A much bigger problem is misaligned teeth. The principle of pairing is that teeth grow in pairs - for example, immediately after the lower incisors, the upper ones appear (and for some, vice versa). In addition, the left lateral teeth are paired with the right ones. This is how a full bite is formed. When teeth grow unevenly, your bite may become uneven.
Rarely, adentia occurs - the absence of certain teeth in the jaw. This happens if their buds were initially absent or died for some reason (for example, during a problematic pregnancy).
What should a dentist know?
Teeth with a pronounced defect in the development of enamel are often very difficult to anesthetize! These teeth are so sensitive that the child has difficulty brushing and eating. When examined in a chair, drying such teeth with air from a vacuum cleaner also causes a very pronounced painful reaction.

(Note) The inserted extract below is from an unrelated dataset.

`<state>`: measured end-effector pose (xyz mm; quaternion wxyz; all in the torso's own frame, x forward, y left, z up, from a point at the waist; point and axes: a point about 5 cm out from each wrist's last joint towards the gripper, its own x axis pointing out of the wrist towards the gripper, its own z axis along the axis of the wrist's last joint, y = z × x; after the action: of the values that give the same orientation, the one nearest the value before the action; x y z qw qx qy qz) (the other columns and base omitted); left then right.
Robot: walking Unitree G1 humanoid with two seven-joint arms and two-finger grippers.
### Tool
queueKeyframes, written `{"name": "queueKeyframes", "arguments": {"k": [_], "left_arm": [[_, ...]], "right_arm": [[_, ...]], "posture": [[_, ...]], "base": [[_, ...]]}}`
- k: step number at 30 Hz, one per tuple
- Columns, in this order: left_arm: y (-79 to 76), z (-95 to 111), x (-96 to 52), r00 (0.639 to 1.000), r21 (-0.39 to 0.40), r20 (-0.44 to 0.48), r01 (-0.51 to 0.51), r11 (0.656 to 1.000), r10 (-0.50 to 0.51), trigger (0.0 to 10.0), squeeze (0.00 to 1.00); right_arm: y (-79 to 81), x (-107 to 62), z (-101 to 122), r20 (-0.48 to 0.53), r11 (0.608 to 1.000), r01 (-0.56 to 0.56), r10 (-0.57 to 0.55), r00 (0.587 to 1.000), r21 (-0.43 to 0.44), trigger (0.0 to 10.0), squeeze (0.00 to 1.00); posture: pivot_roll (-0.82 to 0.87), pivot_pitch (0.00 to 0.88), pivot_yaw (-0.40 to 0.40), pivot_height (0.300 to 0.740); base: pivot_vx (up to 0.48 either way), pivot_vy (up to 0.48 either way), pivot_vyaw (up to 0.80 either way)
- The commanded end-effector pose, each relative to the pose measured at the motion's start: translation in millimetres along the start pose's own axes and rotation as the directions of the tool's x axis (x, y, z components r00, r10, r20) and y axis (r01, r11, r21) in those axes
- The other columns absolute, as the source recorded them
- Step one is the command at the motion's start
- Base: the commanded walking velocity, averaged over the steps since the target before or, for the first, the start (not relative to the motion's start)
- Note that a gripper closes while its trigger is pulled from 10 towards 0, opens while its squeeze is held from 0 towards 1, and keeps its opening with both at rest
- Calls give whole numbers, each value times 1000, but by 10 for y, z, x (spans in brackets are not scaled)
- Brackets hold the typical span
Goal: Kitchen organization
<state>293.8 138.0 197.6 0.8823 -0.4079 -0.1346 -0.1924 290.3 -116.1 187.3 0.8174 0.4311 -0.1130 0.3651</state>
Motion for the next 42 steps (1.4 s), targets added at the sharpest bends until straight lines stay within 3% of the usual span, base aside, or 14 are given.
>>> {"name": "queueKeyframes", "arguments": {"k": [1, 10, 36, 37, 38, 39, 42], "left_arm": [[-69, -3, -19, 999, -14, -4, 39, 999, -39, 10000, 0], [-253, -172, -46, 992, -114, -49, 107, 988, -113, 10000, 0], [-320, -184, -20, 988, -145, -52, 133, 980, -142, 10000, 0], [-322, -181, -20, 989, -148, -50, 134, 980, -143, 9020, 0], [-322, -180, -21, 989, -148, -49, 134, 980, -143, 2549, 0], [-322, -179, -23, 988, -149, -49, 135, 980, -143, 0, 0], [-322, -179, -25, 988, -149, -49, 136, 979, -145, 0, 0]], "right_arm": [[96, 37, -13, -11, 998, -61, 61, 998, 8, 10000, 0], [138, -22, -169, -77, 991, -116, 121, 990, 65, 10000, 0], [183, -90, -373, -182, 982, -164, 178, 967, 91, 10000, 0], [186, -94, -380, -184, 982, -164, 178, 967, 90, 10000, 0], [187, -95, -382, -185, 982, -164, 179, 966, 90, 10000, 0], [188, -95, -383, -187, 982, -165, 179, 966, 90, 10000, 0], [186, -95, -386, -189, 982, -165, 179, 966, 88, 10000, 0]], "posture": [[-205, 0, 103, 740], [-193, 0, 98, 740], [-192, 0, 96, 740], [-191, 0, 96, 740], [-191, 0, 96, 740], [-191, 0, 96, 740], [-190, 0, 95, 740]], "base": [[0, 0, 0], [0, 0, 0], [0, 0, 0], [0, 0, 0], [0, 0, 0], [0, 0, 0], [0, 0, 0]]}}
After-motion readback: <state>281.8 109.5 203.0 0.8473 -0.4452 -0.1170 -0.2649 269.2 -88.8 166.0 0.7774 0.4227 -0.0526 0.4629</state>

Due to the disruption of the formation of the protein matrix, etching of enamel and dentin does not provide the desired “monolithic” adhesion effect (the “affected enamel/composite” adhesion force is much less than in teeth with healthy enamel). It is important to explain to parents the need for frequent preventive examinations and monitoring the quality of hygiene at home.
When I see teeth with a defect in the development of enamel, the following questions arise: how deep is the enamel affected? How much should I remove discolored fabrics? How long will my restoration last?
Rice. 1. Hypocalcification of tooth 3.6.
Rice. 2. The condition of the same tooth after two months. Enamel destruction progresses. Restoration with a standard crown is planned.